No, Schema App does not track AI citations. It argues that entity-based structured data helps AI models understand and cite content accurately, but measuring whether that citation is actually happening is outside its scope. Oncrawl's AI-generated answer visibility feature does track this directly.
Which tool is better for AI search readiness, Oncrawl or Schema App?
They cover different halves of the problem. Schema App improves the structured data that gives AI models clearer signals to work with. Oncrawl measures whether AI bots are visiting your pages and whether your content is showing up in AI-generated answers. A team serious about AI search readiness typically needs the structured data work Schema App does and the measurement Oncrawl or a dedicated AI visibility tool provides.

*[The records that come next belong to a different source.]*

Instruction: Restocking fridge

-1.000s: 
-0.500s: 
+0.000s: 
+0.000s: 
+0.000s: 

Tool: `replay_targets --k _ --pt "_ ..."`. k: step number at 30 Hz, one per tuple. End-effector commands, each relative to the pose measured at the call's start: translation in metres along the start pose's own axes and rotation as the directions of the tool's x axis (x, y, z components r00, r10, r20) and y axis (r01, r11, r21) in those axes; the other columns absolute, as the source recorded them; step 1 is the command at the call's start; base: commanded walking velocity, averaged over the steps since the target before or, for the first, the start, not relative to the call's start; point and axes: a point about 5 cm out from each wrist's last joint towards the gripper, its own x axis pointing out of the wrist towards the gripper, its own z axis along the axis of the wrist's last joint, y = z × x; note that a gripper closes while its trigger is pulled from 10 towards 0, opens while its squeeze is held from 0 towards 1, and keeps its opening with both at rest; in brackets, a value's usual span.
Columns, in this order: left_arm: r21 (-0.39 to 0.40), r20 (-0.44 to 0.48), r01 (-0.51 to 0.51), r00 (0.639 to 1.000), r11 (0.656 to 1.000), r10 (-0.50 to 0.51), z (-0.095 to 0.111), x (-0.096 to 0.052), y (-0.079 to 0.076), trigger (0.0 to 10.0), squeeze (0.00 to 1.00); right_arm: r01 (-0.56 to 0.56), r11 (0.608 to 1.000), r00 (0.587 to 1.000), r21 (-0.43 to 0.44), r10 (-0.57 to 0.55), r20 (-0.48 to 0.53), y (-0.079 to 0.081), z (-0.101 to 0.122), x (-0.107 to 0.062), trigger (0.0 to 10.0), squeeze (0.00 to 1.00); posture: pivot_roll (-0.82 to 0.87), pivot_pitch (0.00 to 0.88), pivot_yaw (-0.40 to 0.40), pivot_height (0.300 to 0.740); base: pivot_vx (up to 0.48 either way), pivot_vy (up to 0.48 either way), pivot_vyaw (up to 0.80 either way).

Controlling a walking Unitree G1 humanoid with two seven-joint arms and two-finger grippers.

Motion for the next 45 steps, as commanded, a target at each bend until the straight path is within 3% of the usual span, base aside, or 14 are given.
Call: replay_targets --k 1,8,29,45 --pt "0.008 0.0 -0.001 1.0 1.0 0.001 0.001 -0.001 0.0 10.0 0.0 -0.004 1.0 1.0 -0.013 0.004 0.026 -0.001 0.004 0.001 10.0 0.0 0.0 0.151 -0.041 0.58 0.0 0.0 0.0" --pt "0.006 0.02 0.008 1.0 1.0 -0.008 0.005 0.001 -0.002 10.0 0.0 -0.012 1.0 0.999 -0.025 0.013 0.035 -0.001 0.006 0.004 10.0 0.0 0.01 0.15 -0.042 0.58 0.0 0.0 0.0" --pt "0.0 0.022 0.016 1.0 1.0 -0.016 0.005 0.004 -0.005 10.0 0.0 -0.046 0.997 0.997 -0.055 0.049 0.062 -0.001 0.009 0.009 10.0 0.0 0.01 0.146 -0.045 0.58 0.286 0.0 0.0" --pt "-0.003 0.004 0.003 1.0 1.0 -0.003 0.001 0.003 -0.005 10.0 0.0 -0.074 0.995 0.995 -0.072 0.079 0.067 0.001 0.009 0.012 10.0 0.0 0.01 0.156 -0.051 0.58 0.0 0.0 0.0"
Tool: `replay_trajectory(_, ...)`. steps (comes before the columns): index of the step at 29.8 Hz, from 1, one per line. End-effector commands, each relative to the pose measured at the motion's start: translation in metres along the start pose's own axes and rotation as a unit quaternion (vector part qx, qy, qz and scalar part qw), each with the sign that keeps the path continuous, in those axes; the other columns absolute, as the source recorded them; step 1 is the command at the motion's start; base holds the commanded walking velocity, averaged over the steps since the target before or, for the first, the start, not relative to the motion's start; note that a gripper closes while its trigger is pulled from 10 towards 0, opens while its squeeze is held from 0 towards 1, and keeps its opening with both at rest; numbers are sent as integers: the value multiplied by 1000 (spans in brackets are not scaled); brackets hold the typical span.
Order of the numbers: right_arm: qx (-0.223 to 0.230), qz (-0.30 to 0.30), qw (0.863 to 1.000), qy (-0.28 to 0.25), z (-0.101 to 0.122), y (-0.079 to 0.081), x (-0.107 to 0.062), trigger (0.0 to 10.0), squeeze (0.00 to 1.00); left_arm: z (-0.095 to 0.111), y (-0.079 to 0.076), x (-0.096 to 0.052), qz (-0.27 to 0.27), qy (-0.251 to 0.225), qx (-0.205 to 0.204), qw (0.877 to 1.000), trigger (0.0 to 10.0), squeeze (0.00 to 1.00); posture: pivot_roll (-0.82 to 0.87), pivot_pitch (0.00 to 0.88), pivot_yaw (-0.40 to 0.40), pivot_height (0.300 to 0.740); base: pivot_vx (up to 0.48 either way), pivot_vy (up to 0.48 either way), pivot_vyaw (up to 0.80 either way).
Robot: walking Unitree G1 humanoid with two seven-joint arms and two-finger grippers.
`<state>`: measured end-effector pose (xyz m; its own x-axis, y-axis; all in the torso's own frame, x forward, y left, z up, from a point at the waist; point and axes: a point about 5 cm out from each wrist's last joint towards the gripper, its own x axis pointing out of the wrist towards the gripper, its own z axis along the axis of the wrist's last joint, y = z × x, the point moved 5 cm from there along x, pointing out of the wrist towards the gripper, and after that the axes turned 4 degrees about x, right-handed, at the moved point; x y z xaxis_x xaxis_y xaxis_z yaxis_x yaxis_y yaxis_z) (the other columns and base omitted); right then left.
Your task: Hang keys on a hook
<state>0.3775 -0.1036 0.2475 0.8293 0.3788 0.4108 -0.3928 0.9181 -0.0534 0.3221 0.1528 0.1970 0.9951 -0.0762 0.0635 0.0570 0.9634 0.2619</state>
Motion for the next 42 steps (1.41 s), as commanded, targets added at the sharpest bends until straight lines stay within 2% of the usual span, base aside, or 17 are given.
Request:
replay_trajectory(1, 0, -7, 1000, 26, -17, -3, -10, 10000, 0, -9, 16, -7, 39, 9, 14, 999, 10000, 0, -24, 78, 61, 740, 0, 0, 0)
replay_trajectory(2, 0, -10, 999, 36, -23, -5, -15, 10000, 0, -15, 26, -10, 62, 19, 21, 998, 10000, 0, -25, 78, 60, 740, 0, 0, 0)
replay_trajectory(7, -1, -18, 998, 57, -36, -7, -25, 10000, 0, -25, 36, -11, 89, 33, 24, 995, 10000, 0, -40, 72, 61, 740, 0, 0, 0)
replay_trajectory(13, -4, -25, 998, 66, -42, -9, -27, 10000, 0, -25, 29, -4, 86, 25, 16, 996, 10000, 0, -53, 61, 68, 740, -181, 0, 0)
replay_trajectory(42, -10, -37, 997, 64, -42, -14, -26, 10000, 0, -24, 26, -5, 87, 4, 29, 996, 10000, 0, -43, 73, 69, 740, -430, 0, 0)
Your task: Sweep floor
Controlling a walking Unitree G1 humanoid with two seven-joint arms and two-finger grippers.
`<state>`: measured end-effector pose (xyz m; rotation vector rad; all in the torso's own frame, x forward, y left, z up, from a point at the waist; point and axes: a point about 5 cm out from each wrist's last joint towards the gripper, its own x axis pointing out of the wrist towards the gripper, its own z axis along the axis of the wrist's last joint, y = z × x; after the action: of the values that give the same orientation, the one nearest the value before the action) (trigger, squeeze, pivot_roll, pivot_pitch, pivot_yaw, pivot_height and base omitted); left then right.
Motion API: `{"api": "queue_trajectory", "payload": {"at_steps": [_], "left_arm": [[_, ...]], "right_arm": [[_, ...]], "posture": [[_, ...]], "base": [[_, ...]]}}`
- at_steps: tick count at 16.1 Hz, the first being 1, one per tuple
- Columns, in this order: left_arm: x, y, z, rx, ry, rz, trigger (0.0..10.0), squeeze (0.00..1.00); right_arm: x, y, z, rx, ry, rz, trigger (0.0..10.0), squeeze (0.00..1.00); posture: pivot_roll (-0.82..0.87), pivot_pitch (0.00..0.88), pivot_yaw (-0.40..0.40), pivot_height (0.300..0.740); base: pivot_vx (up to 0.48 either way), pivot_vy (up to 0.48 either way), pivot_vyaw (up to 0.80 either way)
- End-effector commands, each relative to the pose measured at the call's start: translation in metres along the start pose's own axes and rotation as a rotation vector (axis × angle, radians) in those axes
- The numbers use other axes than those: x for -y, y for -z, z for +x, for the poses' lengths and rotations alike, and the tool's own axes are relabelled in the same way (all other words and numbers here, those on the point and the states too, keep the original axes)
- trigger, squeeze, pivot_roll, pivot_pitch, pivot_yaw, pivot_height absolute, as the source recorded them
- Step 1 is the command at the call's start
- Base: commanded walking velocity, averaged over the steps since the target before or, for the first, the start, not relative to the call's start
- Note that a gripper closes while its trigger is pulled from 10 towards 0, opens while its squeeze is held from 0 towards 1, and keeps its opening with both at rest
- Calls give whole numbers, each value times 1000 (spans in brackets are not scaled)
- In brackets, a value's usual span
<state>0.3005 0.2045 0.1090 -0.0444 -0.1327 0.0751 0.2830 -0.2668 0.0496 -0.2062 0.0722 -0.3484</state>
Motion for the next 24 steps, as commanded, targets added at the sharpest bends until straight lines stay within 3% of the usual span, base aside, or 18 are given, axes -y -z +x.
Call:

Does Oncrawl have server log analysis and does Schema App need it?
Oncrawl treats server log analysis as a core, always-on feature, mapping which URLs search engines and AI crawlers actually visit. Schema App has no log analysis or crawling capability at all; it is a structured data layer specifically and does not need log data to generate or validate schema.
Can a small agency afford Oncrawl or Schema App?
Neither is built for a small budget. Both require a sales conversation, publish no pricing, and offer no free tier or self-serve trial, so an agency managing a handful of small clients should expect enterprise-level cost from either one before evaluating fit.
Does Schema App replace the need for a crawler like Oncrawl?
No, Schema App cannot replace a crawler because it has no crawling, log analysis, or AI bot tracking capability, so it will not catch broken links, redirect chains, or crawl budget waste the way Oncrawl does. Most enterprise sites running Schema App for structured data still need a separate crawl platform to cover everything outside schema.